▸ TASK GOAL
Locate the string "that" in the listing below. Copy every line where it is found.

#### AVAILABLE RECORDS

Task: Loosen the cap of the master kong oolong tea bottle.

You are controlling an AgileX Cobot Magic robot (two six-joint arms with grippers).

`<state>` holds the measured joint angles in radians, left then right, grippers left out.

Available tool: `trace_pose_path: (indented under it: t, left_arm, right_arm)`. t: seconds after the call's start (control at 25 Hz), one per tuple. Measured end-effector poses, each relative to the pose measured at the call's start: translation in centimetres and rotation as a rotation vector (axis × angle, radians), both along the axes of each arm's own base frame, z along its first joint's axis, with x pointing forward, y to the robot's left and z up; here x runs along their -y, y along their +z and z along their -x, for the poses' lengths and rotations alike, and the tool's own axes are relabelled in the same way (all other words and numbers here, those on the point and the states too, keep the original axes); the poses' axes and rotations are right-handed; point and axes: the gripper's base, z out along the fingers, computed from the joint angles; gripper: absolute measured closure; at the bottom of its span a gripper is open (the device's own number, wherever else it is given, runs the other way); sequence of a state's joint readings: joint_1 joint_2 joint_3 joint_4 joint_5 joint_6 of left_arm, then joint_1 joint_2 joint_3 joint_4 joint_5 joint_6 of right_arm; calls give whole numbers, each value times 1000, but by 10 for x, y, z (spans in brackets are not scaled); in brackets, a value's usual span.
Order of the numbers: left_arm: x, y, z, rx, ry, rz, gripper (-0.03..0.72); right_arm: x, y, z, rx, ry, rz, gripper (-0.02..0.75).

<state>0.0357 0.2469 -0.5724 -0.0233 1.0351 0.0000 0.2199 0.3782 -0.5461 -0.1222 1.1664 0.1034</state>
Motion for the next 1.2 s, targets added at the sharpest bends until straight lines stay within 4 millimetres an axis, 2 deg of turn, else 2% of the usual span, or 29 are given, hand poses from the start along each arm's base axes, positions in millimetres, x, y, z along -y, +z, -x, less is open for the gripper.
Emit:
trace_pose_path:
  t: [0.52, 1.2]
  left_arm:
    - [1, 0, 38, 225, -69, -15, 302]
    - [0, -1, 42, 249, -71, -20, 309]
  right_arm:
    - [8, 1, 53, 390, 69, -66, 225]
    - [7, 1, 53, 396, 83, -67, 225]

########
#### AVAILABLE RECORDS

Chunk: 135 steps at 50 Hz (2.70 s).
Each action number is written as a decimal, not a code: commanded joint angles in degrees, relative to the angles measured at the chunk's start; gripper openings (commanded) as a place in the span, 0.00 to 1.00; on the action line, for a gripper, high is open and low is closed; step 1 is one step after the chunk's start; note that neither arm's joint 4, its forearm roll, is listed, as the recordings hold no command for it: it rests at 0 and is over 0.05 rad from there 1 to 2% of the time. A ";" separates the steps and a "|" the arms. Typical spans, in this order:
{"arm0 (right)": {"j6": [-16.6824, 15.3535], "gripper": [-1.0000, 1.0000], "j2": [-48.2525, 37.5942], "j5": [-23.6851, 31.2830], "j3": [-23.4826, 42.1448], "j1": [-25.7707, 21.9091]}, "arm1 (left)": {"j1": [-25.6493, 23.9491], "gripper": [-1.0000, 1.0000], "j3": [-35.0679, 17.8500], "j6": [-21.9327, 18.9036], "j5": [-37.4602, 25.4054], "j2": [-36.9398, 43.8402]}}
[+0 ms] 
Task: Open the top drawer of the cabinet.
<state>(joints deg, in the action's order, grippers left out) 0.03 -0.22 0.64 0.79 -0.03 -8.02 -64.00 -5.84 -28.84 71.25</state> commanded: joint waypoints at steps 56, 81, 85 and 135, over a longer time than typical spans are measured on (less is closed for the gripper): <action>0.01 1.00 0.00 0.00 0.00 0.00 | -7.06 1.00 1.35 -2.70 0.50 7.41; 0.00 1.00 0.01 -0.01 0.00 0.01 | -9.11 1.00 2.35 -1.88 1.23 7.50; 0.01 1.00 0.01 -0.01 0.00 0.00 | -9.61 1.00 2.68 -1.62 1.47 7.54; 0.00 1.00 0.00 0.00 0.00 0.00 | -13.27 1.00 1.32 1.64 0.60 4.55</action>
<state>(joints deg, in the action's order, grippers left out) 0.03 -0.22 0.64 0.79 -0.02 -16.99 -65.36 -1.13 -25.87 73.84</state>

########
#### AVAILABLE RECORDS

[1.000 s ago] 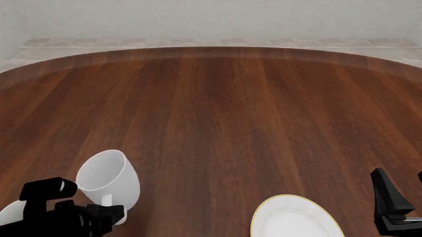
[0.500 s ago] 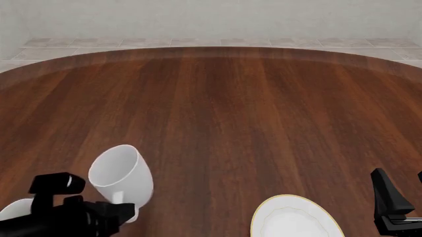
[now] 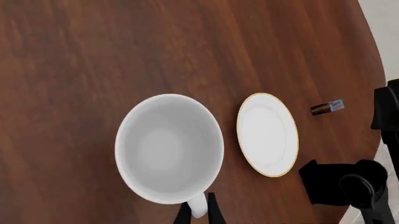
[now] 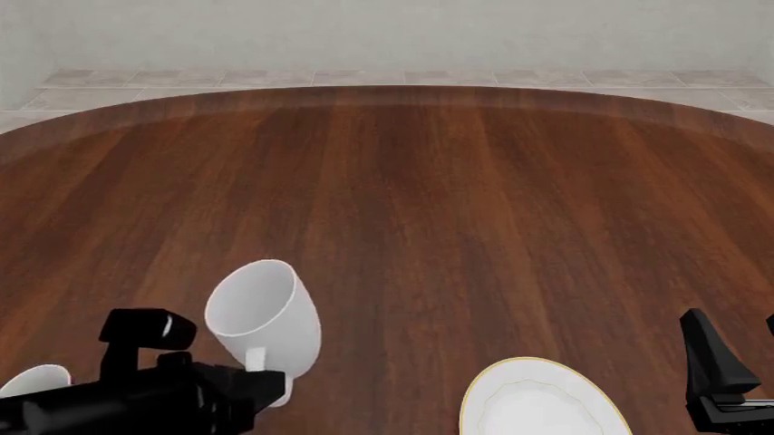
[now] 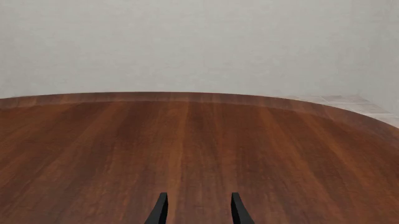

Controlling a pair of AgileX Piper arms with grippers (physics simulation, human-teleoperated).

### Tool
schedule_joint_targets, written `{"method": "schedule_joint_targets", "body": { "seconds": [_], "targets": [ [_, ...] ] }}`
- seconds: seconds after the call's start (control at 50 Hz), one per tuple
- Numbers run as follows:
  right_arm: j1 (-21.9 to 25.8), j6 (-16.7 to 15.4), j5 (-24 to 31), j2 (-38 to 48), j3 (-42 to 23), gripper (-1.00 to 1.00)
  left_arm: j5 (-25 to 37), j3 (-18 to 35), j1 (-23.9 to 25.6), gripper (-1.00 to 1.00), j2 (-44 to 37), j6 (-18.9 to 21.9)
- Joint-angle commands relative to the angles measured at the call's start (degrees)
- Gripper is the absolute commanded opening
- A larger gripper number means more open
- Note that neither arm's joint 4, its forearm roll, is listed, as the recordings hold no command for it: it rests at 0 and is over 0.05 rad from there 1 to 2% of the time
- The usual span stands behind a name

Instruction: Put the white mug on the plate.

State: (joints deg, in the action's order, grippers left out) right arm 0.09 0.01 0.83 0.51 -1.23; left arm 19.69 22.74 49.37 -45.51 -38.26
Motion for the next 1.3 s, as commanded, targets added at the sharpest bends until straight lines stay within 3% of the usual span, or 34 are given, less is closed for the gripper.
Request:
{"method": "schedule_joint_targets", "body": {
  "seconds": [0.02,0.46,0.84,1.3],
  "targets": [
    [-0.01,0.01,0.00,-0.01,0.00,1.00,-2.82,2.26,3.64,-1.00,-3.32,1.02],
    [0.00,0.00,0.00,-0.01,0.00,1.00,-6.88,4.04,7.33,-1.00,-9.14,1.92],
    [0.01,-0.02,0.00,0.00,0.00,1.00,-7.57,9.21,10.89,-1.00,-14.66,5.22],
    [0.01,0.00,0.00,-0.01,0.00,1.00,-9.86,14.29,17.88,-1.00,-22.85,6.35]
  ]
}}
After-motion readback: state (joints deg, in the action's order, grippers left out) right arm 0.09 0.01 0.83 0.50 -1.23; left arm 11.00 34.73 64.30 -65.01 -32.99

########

▸ REPLY
Each action number is written as a decimal, not a code: commanded joint angles in degrees, relative to the angles measured at the chunk's start; gripper openings (commanded) as a place in the span, 0.00 to 1.00; on the action line, for a gripper, high is open and low is closed; step 1 is one step after the chunk's start; note that neither arm's joint 4, its forearm roll, is listed, as the recordings hold no command for it: it rests at 0 and is over 0.05 rad from there 1 to 2% of the time. A ";" separates the steps and a "|" the arms. Typical spans, in this order:
- Note that neither arm's joint 4, its forearm roll, is listed, as the recordings hold no command for it: it rests at 0 and is over 0.05 rad from there 1 to 2% of the time

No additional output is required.